## WHAT TO PRODUCE
Only the number is wanted: tally the lines below that contain the word "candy".

## GIVEN DATA
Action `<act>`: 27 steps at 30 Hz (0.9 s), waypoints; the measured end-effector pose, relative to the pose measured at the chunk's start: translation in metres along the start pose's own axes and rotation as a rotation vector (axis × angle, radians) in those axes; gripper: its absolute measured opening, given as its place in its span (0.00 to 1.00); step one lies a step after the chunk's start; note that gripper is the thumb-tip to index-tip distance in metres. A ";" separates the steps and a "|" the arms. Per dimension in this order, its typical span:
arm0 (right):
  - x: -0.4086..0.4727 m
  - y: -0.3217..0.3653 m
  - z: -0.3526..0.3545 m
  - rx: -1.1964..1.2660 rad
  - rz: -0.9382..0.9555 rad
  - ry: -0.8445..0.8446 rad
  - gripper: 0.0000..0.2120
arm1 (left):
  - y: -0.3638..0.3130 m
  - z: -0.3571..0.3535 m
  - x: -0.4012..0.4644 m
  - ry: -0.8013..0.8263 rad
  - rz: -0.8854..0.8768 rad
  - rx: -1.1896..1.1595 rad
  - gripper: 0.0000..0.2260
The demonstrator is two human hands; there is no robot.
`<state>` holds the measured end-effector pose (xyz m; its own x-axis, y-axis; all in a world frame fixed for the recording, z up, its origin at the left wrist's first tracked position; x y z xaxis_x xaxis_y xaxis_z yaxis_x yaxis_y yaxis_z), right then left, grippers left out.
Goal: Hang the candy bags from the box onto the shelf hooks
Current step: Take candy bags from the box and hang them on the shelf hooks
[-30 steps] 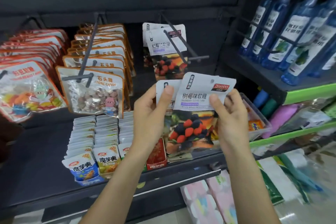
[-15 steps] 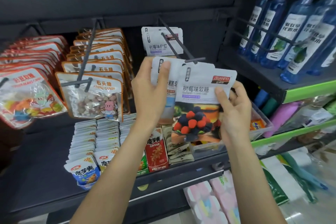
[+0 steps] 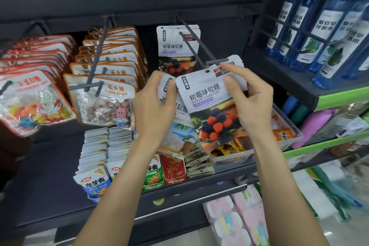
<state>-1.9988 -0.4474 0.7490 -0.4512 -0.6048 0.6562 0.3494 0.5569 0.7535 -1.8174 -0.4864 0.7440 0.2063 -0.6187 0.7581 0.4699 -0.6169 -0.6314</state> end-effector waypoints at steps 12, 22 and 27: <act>0.014 -0.006 -0.001 -0.064 -0.021 0.097 0.11 | -0.004 0.000 -0.006 -0.022 0.009 -0.002 0.05; 0.086 -0.068 -0.064 -0.111 0.019 0.199 0.13 | 0.007 0.005 -0.030 0.012 0.004 0.139 0.10; 0.117 -0.102 -0.096 -0.333 0.079 0.204 0.17 | -0.003 0.009 -0.027 -0.002 0.033 0.135 0.07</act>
<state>-2.0084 -0.6292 0.7527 -0.2514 -0.6873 0.6815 0.6386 0.4113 0.6504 -1.8168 -0.4629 0.7269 0.2251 -0.6366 0.7376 0.5742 -0.5249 -0.6283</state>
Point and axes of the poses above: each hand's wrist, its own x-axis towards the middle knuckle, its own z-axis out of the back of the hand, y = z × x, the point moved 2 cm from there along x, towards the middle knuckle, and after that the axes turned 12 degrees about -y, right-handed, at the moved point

## RESPONSE TO THIS EXERCISE
2